Related to the duty of candor is the lawyer’s ethical duty to disclose adverse authorities to the court. ABA Model Rule 3.3(a)(2) provides that a lawyer shall not knowingly “fail to disclose to the tribunal legal authority in the controlling jurisdiction known to the lawyer to be directly adverse to the position of the client and not disclosed by opposing counsel.” This rule does not strip lawyers of their ability to be vigorous and partisan advocates on behalf of their clients. But it does mean that lawyers must refrain from affirmatively misleading the court as to the state of the law. Usually this requirement is straightforward, but consider the situation where certain language from an opinion that appears to render it directly adverse to the position of a lawyer’s client is viewed by that lawyer as dicta. Should the lawyer avoid citing the case? From a professionalism (if not an ethical) standpoint, the correct approach is to disclose the troubling language to the court. Ultimately, it is up to the Sixth Circuit to determine whether the language is truly dicta. And in any event, the effective appellate lawyer will use such disclosure as an opportunity to effectively distinguish the case and in the process bolster his or her client’s case. The lawyer’s candor will also enhance the lawyer’s credibility in the eyes of the judges and law clerks (who, you can be sure, will discover the case anyway).
Duty of Competence
ABA Model Rule 1.1 provides that “[a] lawyer shall provide competent representation to a client.” For appellate lawyers, the duty of competence includes such basic notions as being aware of the applicable rules and fully understanding the substantive law at issue in an appeal (even if this means associating with another lawyer who is an expert in a particular field of law). But there is so much more to the duty of competence. The competent lawyer also must know his or her record.

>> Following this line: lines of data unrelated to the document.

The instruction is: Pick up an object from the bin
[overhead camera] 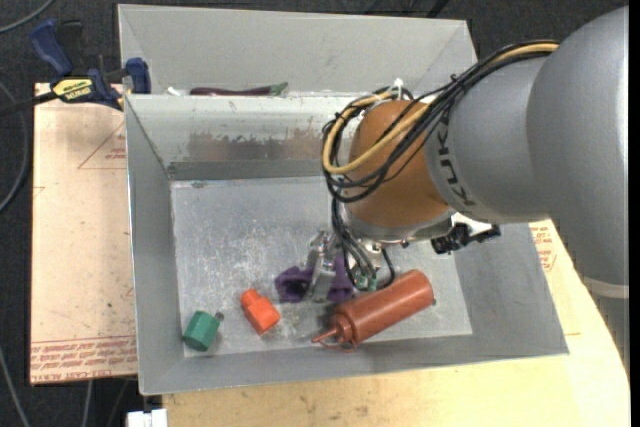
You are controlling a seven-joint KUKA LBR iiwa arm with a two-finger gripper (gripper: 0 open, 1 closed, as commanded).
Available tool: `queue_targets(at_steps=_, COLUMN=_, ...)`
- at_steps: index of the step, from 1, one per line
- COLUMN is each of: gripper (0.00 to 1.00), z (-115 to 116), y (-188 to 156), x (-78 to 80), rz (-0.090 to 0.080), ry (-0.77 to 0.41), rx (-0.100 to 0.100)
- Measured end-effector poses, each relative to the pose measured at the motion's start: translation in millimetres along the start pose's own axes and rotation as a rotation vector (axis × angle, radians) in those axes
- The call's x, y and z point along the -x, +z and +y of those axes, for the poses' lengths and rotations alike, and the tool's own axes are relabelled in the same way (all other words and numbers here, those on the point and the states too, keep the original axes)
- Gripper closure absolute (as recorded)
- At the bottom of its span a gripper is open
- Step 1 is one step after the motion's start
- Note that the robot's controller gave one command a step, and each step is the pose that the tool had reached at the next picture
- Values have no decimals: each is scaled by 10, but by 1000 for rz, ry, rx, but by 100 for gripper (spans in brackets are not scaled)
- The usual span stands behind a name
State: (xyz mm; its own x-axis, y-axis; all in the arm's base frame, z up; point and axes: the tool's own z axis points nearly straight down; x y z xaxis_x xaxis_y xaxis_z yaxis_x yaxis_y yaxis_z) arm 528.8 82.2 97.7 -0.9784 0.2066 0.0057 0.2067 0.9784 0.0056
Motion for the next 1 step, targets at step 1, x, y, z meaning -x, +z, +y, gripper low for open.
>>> queue_targets(at_steps=1, gripper=100, z=3, y=-170, x=1, rz=-2, ry=0, rx=1)
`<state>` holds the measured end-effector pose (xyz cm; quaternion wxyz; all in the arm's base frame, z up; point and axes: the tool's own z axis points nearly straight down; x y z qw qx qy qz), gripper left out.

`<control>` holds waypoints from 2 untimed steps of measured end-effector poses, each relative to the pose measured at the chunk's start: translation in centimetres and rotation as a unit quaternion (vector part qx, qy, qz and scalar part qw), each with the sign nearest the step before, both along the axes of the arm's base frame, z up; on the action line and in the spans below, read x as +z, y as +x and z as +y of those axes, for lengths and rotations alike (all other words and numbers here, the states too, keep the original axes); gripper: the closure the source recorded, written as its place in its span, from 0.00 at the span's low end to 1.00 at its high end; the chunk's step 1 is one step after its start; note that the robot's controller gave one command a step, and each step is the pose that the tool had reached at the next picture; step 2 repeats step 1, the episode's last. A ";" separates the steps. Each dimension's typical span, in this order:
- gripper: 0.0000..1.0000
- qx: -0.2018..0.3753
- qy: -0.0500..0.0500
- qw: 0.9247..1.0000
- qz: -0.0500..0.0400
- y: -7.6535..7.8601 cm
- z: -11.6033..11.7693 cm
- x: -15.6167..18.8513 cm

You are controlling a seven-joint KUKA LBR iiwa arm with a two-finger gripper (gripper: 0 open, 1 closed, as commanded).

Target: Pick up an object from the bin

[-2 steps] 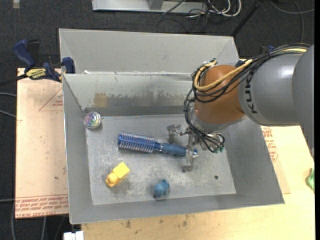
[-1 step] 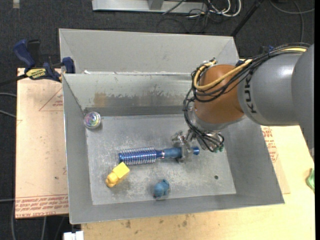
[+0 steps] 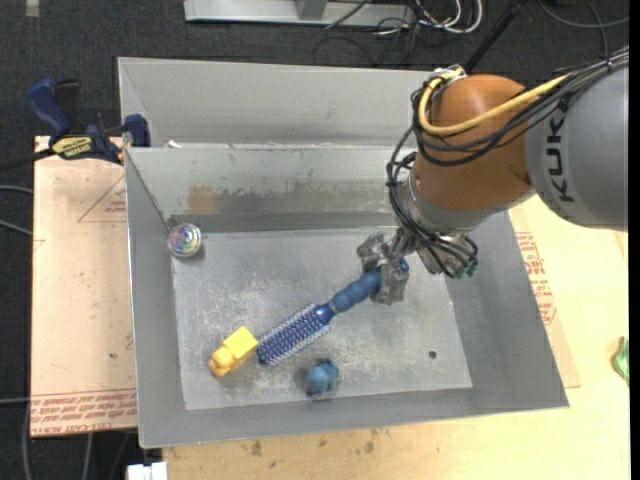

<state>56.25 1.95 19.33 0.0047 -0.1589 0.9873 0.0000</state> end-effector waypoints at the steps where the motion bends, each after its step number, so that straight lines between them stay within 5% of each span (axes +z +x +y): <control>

When I clerked for the Sixth Circuit, one of the judges asked an attorney a simple factual question regarding the procedural history of the case. The lawyer shot back, “Your Honor, I’m sure; I was not trial counsel.” Obviously it is not a proper response for an appellate attorney to respond to a judge’s inquiry by stating that he or she was not involved in a prior aspect of the case. It is the appellate lawyer’s duty to know all phases of the case, and to be prepared to discuss them at oral argument.
The competent attorney also will give proper focus to the standard of review in a case. Rule 28(a)(9)(B) of the Federal Rules of Appellate Procedure provides that briefs must contain “a concise statement of the applicable standard of review.” Despite the rule, too many appellate attorneys fail to think long and hard about the applicable standard of review only to run into problems at oral argument. Finally, the duty of competence includes the lawyer’s responsibility to know the court’s rules backwards and forward. This includes the Sixth Circuit’s local rules and internal operating procedures, which are available on the court’s website. If the rules do not provide a definitive answer, it makes sense to call the case manager for guidance.
There are a number of ethical and professional pitfalls confronting the unwary appellate practitioner in the Sixth Circuit. Ask any of the judges at the Sixth Circuit, and they likely will agree that appellate practitioners are held to a higher standard of professionalism than other lawyers. Also consider the fact that when appellate lawyers fail to meet the standards of ethics and professionalism, their shortcomings or misdeeds are more likely to be reported in a published court opinion, which not only can be professionally embarrassing but also can lead to potential disciplinary proceedings. Ethics and professionalism matter in the Sixth Circuit.